Segment Open

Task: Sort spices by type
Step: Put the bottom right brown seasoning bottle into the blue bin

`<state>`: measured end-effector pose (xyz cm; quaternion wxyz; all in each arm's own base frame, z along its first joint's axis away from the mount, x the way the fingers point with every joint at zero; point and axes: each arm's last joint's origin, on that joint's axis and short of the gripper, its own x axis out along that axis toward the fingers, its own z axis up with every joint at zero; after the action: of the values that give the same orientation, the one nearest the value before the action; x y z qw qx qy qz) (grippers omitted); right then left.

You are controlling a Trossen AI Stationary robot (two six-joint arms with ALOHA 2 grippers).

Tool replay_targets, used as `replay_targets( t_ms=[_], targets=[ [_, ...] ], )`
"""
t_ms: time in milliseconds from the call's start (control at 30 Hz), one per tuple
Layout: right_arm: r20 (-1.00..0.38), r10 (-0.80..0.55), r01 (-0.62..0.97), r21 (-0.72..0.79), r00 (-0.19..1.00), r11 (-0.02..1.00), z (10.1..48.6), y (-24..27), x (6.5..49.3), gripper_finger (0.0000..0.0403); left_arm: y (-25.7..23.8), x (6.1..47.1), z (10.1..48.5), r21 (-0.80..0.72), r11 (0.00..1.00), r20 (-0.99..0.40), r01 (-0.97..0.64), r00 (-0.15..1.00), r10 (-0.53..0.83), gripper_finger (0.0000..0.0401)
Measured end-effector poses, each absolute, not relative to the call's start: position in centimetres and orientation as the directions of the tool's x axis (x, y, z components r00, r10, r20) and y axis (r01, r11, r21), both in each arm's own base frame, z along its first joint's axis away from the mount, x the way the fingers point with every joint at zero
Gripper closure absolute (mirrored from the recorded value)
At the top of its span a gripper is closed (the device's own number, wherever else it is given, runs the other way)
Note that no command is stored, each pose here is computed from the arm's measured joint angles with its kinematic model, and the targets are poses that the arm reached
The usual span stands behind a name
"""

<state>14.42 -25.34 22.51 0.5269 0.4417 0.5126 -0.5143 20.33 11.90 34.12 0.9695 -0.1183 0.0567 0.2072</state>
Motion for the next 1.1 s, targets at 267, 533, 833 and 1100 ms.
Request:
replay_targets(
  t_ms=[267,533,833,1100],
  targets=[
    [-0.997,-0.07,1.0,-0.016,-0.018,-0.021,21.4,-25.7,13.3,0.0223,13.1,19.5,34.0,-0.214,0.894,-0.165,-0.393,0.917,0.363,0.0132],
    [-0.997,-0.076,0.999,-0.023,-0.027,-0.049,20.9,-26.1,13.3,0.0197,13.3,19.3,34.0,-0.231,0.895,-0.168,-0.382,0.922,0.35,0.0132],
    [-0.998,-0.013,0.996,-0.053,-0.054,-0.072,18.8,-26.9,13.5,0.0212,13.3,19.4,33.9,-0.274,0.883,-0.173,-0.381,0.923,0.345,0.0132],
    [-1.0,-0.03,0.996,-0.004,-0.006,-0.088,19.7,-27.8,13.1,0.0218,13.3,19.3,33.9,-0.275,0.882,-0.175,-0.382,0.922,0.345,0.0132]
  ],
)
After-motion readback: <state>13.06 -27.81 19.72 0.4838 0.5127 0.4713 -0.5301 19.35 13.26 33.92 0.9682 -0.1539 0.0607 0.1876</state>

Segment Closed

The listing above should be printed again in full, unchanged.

* **Response box**:
Task: Sort spices by type
Step: Put the bottom right brown seasoning bottle into the blue bin

`<state>`: measured end-effector pose (xyz cm; quaternion wxyz; all in each arm's own base frame, z along its first joint's axis away from the mount, x the way the fingers point with every joint at zero; point and axes: each arm's last joint's origin, on that joint's axis and short of the gripper, its own x axis out along that axis toward the fingers, its own z axis up with every joint at zero; after the action: of the values that give the same orientation, the one nearest the value before the action; x y z qw qx qy qz) (grippers omitted); right then left.

You are controlling a Trossen AI Stationary robot (two six-joint arms with ALOHA 2 grippers).

Tool replay_targets, used as `replay_targets( t_ms=[_], targets=[ [_, ...] ], )`
"""
t_ms: time in milliseconds from the call's start (control at 30 Hz), one per tuple
Layout: right_arm: r20 (-1.00..0.38), r10 (-0.80..0.55), r01 (-0.62..0.97), r21 (-0.72..0.79), r00 (-0.19..1.00), r11 (-0.02..1.00), z (10.1..48.6), y (-24..27), x (6.5..49.3), gripper_finger (0.0000..0.0403); left_arm: y (-25.7..23.8), x (6.1..47.1), z (10.1..48.5), r21 (-0.80..0.72), r11 (0.00..1.00), r20 (-0.99..0.40), r01 (-0.97..0.64), r00 (-0.15..1.00), r10 (-0.53..0.83), gripper_finger (0.0000..0.0401)
Measured end-effector poses, each absolute, not relative to the call's start: position in centimetres and orientation as the directions of the tool's x axis (x, y, z components r00, r10, r20) and y axis (r01, r11, r21), both in each arm's own base frame, z along its first joint's axis away from the mount, x the way the fingers point with every joint at zero
Gripper closure absolute (mirrored from the recorded value)
At the top of its span a gripper is closed (the device's own number, wherever else it is given, runs the other way)
Note that no command is stored, each pose here is computed from the arm's measured joint angles with its kinematic model, and the targets are poses that the arm reached
The usual span stands behind a name
"""

<state>14.42 -25.34 22.51 0.5269 0.4417 0.5126 -0.5143 20.33 11.90 34.12 0.9695 -0.1183 0.0567 0.2072</state>
Motion for the next 1.1 s, targets at 267, 533, 833 and 1100 ms.
Request:
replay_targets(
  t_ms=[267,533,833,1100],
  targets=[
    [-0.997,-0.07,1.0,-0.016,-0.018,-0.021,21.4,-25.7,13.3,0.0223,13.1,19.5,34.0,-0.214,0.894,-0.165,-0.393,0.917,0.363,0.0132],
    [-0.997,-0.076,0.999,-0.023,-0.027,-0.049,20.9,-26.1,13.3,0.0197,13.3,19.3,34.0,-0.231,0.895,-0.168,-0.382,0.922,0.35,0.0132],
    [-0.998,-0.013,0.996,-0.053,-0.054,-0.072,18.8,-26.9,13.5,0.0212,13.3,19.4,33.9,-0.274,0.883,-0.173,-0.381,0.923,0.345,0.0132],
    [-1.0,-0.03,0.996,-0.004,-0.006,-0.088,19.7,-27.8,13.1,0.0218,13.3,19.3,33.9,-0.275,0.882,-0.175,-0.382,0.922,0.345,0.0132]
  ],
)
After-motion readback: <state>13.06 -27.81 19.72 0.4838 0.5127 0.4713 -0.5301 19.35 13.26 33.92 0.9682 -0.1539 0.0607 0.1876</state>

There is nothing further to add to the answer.